Ein Team deutscher Wissenschaftler hat eine massive geologische Verwerfung entdeckt, die sich über eine Länge von 1.500 Kilometern von Südostanatolien bis in den Nordwesten des Iran erstreckt. Die Entdeckung erfolgte während einer Studie über die Auswirkungen der Zagros-Berge auf die Erdoberfläche in den letzten 20 Millionen Jahren.

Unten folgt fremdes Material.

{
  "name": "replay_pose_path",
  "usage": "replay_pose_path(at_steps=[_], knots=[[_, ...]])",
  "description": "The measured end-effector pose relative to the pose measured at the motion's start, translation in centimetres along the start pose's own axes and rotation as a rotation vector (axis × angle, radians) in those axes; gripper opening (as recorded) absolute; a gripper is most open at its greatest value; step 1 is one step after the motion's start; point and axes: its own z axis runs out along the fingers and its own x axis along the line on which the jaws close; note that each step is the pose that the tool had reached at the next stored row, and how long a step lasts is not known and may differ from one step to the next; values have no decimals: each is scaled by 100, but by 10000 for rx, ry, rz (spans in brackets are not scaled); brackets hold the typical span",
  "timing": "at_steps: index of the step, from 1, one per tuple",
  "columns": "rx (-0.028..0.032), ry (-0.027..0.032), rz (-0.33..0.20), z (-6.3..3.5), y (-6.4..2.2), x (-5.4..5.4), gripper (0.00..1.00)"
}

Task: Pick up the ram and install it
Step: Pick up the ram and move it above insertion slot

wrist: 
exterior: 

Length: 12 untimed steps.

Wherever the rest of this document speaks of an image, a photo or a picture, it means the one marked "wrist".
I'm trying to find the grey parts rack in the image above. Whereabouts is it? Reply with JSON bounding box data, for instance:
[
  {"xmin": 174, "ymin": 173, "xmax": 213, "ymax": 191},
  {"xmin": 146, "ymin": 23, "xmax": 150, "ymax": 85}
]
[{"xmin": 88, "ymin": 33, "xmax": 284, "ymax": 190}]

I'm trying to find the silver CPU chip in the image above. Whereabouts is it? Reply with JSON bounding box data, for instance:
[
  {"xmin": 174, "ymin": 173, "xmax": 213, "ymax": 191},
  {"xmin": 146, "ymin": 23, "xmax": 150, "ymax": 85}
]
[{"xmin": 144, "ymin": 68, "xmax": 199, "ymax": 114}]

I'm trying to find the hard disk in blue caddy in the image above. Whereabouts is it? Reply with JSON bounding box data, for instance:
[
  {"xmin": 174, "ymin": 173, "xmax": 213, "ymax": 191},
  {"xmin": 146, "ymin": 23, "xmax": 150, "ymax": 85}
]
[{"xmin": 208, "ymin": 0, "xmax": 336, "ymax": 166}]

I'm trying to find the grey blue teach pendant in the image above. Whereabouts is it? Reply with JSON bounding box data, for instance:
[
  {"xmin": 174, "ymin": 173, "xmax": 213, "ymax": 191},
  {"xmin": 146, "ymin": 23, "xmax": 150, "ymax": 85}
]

Laut den Forschern entstand die Verwerfung durch das Absinken eines Überrests der Tethys-Ozeanplatte, was zu erheblichen Einsenkungen in der Erdkruste führte. Professor Renas Koshnaw von der Universität Göttingen, der die Studie leitete, erklärte:
“Diese Platte zieht die Region weiterhin nach unten. Die Bewegung wird flacher, je näher sie der Türkei kommt. Die Bruchlinie breitet sich von der Türkei bis in den Irak aus – wie eine Seite, die aus einem Kalender gerissen wird.”
Seismische Bedrohung durch die Bitlis-Zagros-Verwerfungszone
Der türkische Geologe Naci Görür, der bereits in der Vergangenheit vor seismischen Risiken in der Region gewarnt hatte, erläuterte die Bedeutung dieser Verwerfung. Sie befindet sich im Bitlis-Zagros-Störungsgürtel, der sich von Adıyaman über Hakkari bis in die Hochgebirgsregionen wie die Cilo-Berge erstreckt.
Dieser Gürtel markiert die Grenze zwischen der Arabischen Platte und der komplexen tektonischen Struktur Ostanatoliens. Im Süden der Verwerfung liegen Provinzen wie Diyarbakır, Bitlis, Şanlıurfa und Mardin, die als potenzielle Erdbebengebiete gelten.
Laut Görür hat sich in der Region erhebliche seismische Energie angestaut. Besonders alarmierend sei die Tatsache, dass der Stress von der Ostanatolischen Verwerfung auf diesen Gürtel übertragen wird, was die Gefahr von Erdbeben erhöht.
Steigende Spannungen nach dem Erdbeben vom 6. Februar 2023
Görür betonte, dass die Erdbeben vom 6. Februar 2023, die Teile der Südosttürkei verwüsteten, die Arabische Platte um zehn Meter nach Norden verschoben haben. Dies hat den Druck auf die östliche Türkei weiter verstärkt. “Diese Bewegung hat die Region noch weiter komprimiert und den Spannungsaufbau erhöht. Die Möglichkeit stärkerer Erdbeben in der Zukunft kann nicht ausgeschlossen werden,” warnte Görür.